Ah, the race report.
The apex of run blogging. The Shiny among the Dull Other Things run bloggers blog about. The bacon bits in the salad of the running blog.
Except…all I write are race reports now! Yes, the odd complaints and the obligatory weekly training updates make their way through. But mostly, I can’t think of anything good to say. I can’t even make shit up! Which makes me think I’m not even a legitimate writer anymore. But I’m working on that and I’ll let you know how it shakes out just as soon as I can. (Just don’t, you know, hold your breath.)
Anybody else just skip to the bottom of people’s race reports to check their finish time? Uuuusually you scroll back up to read the rest but sometimes not? It’s like skipping to the last page of a book and just as despicable, but admit it, you’re an asshole! Sometimes you check the finish time and then you just move on.
Sometimes there is the deviant no-time race report, which is probably the worst thing you can do to your readers if you are a running blogger. Because we’ll play along and try to pretend we’re totally immersed in the jubilation of your victory or the anguish of your defeat, but you at least owe us a finish time. Without it, it’s like we’re giving you a cheap handy in a parking lot and you’re not even returning the favor.
And really, isn’t that all blogging is? A virtual exchange of handies? A circle jerk, if you like?
Anyway, before you guys fake a headache and go to bed early, I’ll give you the goods: I ran four miles and finished in 30:45.6, 7/228 in my age group and 173/2003 overall. Not good enough for a prize, but good enough to make me feel so, so good.
What happened yesterday was that the stars aligned (although if you believe in astrology just GTFO), and exactly what I wanted to happen happened.
Mile 1: I have whined before about how I don’t know how to do short distances because I’m not good at strategery, but another thing is that I refuse to warm up. Because you’re wasting all the good running on the warm-up! Okay, no. I get the logic behind the warm-up, I just refuse to take part. So I didn’t do a warm-up run, and even if I had, cramming myself back into the starting area and standing there for 10 minutes just would have stiffened me back up, right? I spent the first mile dodging and weaving anyway. 8:08.
Mile 2: I frantically tried to make up for the first mile. I tried to find the chicks who looked like they might be in the 30-34 age group so I could flare my nostrils intimidatingly at them but they were all too far ahead of me to notice. So I just sort of threw caution to the wind and ran my ass off. 7:38.
Mile 3: I began to doubt my ability to maintain my frenzied pace. Glancing at the people around me who appeared to be running fast with a lot of grace and very little effort made me feel out of my league. I was gasping and wheezing and flailing and falling behind. 7:45.

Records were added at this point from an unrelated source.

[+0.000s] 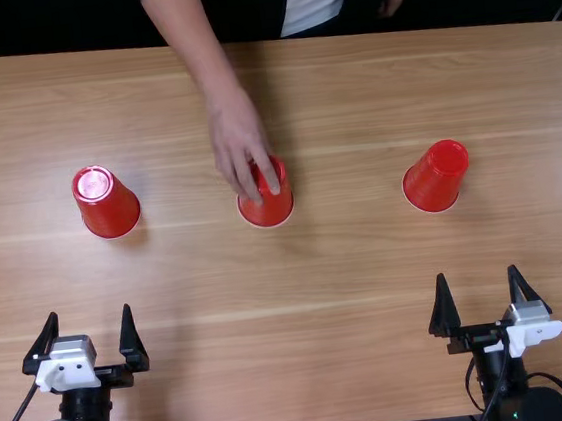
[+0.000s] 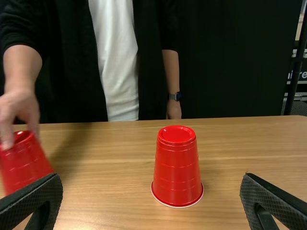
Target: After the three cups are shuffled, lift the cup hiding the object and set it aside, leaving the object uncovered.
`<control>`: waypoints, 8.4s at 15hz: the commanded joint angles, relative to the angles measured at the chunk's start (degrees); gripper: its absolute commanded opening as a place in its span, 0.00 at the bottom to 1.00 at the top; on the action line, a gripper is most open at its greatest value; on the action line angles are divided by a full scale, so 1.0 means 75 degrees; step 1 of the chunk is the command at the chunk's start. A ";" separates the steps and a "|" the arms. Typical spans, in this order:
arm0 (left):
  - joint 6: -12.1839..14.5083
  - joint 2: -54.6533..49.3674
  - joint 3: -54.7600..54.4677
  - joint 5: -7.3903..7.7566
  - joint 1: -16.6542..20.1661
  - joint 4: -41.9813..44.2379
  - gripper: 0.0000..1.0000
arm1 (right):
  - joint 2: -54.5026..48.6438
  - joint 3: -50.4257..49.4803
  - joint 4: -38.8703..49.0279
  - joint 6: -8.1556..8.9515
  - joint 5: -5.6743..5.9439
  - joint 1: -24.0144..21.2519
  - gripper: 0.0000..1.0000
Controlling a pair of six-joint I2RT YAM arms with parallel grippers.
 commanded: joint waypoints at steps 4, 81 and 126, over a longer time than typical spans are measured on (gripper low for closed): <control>0.0037 -0.0083 -0.0083 0.0160 -0.0034 -0.0191 1.00 | -0.0013 -0.0033 0.0022 0.0020 -0.0060 -0.0074 1.00; 0.0037 -0.0083 -0.0083 0.0203 -0.0034 -0.0191 1.00 | -0.0013 -0.0033 0.0022 0.0020 -0.0060 -0.0074 1.00; 0.1120 1.0628 1.2397 -0.0304 0.0646 -0.9275 1.00 | 1.1038 1.0619 -0.6939 -0.0894 -0.0032 0.0454 1.00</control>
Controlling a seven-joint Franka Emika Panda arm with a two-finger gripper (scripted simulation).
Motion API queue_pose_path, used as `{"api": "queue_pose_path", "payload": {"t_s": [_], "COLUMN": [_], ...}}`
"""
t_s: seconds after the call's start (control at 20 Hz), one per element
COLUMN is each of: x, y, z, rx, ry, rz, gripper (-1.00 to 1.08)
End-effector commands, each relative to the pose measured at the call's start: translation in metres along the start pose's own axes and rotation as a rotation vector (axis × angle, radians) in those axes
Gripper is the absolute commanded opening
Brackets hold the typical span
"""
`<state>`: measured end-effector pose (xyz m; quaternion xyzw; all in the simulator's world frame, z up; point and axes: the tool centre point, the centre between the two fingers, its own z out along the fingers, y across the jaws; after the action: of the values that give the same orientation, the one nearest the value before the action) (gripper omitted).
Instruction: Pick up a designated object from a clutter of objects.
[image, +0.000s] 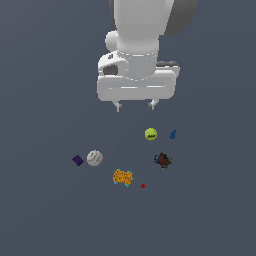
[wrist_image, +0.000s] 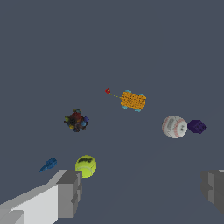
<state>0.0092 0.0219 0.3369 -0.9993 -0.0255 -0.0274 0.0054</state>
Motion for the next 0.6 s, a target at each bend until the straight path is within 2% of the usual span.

Mile 4: I regained my confidence. I figured even if I barfed, I could pretty much do anything for another seven minutes. I was nancing around with this gal who’d been ahead of me the entire race. In hindsight, I don’t even think she was in my age group but she seemed like a worthy adversary, being just ahead of me and all. I briefly passed her in the last mile before she overtook me again near the finish. I made one last gallant attempt to get her in the final stretch but the bitch heard me coming (wheezing and flailing as I was) and she had a little bit more left in the tank. When she broke away from me, it was all I could do to keep up. But that kinda made me feel good. That I didn’t have anything left as I groped for the finish. She crossed just inches ahead of me. 7:29.
And now for some post-coital reflection!
I had fun! I ran all sloppy and awkward and in no part of that race did I feel like I was just effortlessly gliding along (which, how often are you really supposed to feel that way? Not too often, right?) but I liked the result. Beyond what I already mentioned about starting out cold and not having a strategy, I’m not going to dwell too much on what I could have done differently. Frankly, I exceeded my own expectations and there will be plenty of time for strategizing after I come down off this cloud.
QUESTION IN BOLD YAAAAY: Did you do a St. Pats run? Did you get blackout drunk and hurt yourself or reinforce any other fun cultural stereotypes? I’m all for drunken debauchery as you well know, but for whatever reason, I never really got into St. Patrick’s Day. I prefer black beer to green.